Problem to work on: Two lines in the data below mark the range: the one with "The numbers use" and the one with "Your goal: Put". Return both, along with every line between them, exactly.

[Stored items from a collection]

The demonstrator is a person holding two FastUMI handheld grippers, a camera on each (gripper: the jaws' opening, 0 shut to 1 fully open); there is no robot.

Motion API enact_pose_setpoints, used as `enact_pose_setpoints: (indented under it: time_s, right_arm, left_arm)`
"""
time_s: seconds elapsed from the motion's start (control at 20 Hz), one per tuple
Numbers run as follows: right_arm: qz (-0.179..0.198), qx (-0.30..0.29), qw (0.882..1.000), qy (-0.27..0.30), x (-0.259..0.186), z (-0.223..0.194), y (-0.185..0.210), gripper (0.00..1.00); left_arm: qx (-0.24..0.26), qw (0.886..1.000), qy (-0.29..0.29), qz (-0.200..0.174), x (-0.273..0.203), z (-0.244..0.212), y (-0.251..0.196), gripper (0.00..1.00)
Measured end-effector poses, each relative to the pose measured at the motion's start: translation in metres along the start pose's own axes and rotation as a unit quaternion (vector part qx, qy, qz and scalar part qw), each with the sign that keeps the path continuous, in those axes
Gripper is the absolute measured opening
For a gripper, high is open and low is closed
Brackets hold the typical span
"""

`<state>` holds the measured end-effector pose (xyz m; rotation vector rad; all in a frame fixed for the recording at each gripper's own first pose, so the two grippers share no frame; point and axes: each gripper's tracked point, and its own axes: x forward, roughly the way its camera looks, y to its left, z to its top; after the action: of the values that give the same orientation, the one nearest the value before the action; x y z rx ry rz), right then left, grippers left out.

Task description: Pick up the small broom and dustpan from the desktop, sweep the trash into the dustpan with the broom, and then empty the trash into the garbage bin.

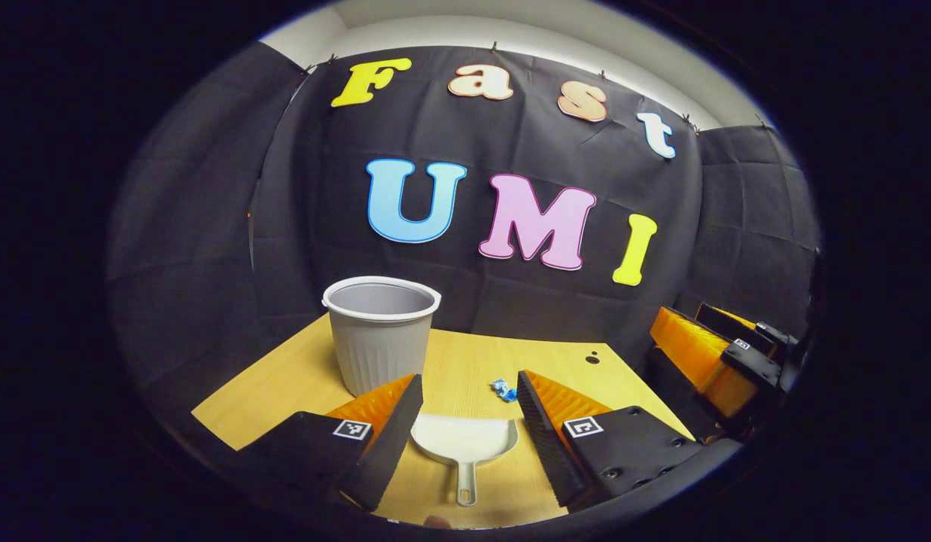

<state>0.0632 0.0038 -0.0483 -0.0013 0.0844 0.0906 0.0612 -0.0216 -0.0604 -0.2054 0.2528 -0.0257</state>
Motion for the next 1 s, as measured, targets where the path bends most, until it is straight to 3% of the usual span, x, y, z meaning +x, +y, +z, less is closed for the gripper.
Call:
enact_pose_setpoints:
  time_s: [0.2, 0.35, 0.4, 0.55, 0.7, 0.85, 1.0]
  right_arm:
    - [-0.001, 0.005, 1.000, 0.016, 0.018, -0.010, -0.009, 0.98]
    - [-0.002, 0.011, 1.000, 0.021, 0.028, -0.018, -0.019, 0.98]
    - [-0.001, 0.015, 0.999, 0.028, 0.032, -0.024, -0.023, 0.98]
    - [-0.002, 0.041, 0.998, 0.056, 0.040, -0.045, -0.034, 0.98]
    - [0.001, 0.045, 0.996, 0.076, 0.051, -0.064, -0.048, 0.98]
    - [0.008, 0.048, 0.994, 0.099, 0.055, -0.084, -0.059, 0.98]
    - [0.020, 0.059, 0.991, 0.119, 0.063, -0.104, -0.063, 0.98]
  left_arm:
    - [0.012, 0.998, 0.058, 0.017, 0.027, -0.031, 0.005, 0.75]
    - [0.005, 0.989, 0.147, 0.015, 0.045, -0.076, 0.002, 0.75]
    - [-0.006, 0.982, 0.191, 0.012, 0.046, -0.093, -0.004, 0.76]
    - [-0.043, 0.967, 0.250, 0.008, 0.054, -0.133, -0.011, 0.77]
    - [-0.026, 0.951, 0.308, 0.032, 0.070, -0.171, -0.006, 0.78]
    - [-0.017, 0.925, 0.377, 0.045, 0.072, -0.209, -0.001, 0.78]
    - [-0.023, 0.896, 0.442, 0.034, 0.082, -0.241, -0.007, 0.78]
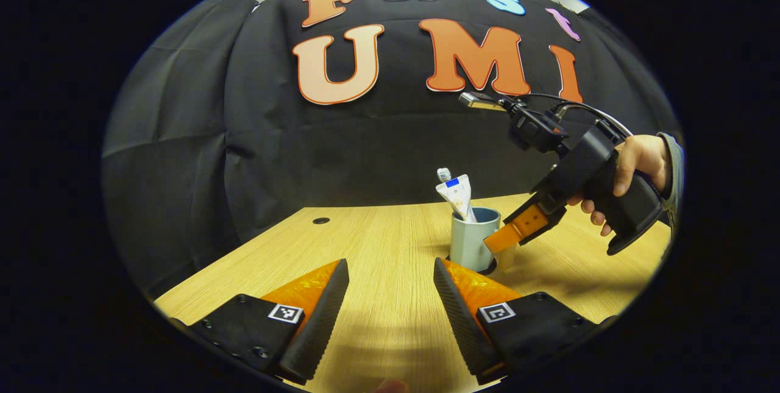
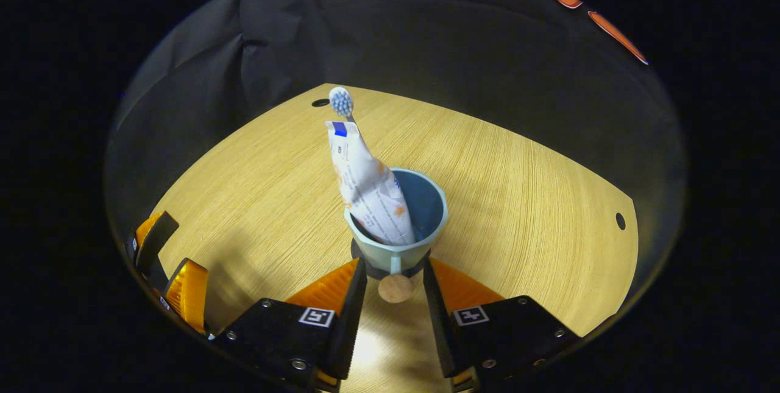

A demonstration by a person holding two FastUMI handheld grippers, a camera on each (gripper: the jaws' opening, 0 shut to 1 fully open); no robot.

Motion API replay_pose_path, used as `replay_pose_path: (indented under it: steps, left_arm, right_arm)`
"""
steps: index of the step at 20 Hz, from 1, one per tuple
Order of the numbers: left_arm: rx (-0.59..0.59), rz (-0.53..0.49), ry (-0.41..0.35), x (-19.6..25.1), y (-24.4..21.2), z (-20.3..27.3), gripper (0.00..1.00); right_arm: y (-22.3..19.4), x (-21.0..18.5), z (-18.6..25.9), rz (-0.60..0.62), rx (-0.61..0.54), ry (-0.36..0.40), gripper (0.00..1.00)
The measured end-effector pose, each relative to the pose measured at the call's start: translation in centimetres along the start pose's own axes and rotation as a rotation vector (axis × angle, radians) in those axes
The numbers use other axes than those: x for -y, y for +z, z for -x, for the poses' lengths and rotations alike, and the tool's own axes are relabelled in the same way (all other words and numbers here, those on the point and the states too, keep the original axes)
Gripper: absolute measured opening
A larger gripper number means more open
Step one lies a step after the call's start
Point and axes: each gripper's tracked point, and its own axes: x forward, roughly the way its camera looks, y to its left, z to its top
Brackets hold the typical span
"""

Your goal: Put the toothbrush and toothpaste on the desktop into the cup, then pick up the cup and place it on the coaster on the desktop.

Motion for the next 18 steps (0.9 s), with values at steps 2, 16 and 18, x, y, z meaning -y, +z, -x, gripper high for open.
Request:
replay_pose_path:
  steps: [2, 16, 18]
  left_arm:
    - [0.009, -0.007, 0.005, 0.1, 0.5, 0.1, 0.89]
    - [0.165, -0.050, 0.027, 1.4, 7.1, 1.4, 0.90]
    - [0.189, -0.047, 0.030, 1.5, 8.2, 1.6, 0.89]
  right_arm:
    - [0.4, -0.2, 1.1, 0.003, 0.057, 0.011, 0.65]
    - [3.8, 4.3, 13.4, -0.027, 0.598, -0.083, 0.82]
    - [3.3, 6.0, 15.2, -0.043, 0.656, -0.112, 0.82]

Reply to the task:
The numbers use other axes than those: x for -y, y for +z, z for -x, for the poses' lengths and rotations alike, and the tool's own axes are relabelled in the same way (all other words and numbers here, those on the point and the states too, keep the original axes)
Gripper: absolute measured opening
A larger gripper number means more open
Step one lies a step after the call's start
Point and axes: each gripper's tracked point, and its own axes: x forward, roughly the way its camera looks, y to its left, z to its top
Brackets hold the typical span
"""

Your goal: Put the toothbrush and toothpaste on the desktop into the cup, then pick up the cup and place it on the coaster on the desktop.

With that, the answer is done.